The dozen or so buildings, both high-rise and low-, were built in the 1970s in a wild, brutalist style and are precisely what we Americans don't imagine when we think of Paris -- or at least, they're what we do our best to avoid or ignore when we get there. But Antoine and I agreed that time has been kind to this project. The architecture now seems stylish in a quaintly futuristic way, with more than a touch of "Logan's Run" about it. And for Antoine, a native Parisian, the Orgues stand for a moment when the city wasn't quite so deeply invested in its cliches. (That was the same moment that gave birth to the radical, ductwork-on-the-outside Centre Pompidou and that saw the razing of its cherished neighbor, the gorgeous 19th-century market of Les Halles.)

Finally, walking just a little farther on -- stopping just before the train tracks and engine sheds that cut through this untouristed edge of the 19th arrondissement -- we came to the Centquatre. That's where it became clear that Paris itself continues looking forward, however much we Americans prefer to view its past.

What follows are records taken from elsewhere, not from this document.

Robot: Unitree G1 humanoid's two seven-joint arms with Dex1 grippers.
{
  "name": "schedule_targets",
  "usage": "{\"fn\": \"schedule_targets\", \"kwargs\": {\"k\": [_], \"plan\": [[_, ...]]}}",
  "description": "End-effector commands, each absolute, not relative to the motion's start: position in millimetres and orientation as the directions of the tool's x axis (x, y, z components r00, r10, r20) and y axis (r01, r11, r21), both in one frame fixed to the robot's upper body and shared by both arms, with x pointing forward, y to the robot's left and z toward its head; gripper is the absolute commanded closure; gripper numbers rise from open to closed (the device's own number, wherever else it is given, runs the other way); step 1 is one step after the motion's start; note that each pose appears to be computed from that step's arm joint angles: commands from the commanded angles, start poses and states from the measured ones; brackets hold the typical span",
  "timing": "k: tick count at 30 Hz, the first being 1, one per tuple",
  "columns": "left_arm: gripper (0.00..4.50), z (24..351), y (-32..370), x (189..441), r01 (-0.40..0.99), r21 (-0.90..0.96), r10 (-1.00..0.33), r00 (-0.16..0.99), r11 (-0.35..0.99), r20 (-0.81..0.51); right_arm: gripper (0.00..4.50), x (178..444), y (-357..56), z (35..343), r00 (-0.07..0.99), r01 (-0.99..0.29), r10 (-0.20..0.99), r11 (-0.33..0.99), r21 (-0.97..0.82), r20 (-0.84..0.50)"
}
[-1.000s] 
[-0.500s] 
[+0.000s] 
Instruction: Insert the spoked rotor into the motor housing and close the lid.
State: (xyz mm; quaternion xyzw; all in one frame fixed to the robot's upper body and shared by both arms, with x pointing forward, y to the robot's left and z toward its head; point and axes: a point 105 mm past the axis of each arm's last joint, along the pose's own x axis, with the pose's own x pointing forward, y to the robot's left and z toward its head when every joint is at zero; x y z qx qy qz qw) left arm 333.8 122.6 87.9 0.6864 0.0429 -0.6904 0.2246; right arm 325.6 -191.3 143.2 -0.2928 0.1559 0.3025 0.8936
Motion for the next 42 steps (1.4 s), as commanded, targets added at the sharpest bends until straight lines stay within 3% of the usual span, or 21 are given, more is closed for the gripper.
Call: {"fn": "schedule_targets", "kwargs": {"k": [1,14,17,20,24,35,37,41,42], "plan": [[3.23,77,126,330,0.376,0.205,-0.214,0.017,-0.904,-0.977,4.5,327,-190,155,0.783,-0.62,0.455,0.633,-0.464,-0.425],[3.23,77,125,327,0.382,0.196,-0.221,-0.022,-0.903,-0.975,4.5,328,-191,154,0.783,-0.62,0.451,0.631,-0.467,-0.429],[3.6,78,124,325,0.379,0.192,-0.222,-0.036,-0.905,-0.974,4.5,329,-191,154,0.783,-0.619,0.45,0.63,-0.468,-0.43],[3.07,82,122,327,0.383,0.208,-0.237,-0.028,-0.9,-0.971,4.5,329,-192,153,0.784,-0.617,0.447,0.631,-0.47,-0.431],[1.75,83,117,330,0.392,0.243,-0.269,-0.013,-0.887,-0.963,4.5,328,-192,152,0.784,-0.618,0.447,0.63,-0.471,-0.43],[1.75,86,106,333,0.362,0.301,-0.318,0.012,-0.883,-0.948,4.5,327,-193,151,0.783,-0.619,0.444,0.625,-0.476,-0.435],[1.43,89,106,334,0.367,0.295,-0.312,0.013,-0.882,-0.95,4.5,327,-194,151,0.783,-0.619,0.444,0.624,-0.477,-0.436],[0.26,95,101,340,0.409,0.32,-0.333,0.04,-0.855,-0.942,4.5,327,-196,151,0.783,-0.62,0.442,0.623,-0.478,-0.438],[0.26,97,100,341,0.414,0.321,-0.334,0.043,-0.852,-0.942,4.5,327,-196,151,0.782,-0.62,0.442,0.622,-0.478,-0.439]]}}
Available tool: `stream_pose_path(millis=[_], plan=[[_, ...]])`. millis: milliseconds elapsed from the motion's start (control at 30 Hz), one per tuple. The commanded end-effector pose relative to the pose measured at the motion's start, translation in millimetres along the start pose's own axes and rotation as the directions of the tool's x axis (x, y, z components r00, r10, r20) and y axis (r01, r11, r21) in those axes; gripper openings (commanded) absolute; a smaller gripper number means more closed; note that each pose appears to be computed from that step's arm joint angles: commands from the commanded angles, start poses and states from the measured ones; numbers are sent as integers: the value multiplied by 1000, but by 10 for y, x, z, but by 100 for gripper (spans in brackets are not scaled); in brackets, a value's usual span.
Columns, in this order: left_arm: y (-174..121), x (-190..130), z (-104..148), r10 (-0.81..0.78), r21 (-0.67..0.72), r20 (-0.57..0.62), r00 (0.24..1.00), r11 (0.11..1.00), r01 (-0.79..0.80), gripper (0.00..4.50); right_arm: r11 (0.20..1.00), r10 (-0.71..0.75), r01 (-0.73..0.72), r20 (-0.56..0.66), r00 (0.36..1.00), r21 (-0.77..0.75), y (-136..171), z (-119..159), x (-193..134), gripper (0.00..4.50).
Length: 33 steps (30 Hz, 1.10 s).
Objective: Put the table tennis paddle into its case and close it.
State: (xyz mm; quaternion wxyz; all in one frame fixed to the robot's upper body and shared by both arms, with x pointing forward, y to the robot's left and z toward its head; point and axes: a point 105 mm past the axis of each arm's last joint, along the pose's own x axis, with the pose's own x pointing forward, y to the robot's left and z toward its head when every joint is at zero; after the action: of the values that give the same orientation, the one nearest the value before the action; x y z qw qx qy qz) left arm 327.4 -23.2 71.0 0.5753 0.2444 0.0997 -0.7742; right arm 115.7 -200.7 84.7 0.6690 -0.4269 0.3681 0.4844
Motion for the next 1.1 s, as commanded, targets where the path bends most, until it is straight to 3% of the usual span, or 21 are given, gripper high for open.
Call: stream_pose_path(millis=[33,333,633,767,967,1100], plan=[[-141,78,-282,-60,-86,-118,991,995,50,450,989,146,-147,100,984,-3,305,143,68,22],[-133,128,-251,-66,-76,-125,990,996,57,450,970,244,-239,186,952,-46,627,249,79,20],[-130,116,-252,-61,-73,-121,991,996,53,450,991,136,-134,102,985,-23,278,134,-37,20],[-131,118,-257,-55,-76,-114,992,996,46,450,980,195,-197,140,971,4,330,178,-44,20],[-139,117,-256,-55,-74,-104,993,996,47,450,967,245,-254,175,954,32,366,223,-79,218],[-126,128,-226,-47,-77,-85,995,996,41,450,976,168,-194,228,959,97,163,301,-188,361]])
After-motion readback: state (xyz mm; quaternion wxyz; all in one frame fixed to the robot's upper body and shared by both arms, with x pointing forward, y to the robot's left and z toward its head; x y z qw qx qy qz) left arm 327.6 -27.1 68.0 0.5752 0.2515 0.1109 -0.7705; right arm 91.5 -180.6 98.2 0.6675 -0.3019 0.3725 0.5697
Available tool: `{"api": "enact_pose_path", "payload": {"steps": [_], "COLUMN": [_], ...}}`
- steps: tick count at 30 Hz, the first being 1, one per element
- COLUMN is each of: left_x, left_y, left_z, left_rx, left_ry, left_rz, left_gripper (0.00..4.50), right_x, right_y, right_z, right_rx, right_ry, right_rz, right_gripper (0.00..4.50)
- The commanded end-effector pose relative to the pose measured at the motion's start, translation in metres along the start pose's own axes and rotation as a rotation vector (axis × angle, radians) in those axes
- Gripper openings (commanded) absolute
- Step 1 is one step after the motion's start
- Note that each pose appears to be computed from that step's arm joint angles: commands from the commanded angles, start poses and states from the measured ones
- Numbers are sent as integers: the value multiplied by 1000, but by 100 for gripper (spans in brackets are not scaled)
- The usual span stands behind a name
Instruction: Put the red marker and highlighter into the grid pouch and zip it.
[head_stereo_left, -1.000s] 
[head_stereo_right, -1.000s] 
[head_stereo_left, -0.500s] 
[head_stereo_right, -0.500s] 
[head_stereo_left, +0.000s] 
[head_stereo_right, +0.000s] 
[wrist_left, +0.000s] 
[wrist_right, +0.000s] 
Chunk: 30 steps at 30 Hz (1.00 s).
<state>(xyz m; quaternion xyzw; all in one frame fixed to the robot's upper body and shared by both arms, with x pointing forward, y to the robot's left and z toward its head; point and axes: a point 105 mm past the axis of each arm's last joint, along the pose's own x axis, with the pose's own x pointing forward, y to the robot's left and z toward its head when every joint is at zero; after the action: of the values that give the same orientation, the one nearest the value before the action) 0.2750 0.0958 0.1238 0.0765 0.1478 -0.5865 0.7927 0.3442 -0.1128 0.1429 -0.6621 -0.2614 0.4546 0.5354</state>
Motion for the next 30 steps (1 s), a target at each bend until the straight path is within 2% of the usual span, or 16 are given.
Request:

It's true that the sprawling complex, covering almost half a million square feet, does date to 1873. Until just a decade ago, it housed the city's funeral works, once home to 1,400 hearse grooms, coffinmakers, shroud-sewers and everyone else involved in burying the dead. (In typically French fashion, until very recently the government even had a monopoly on death.) But now the abandoned site has been emptied out to a loft-ish shell of masonry and skylights and poured-concrete floors, which reopened in the fall as a giant container for art and creativity.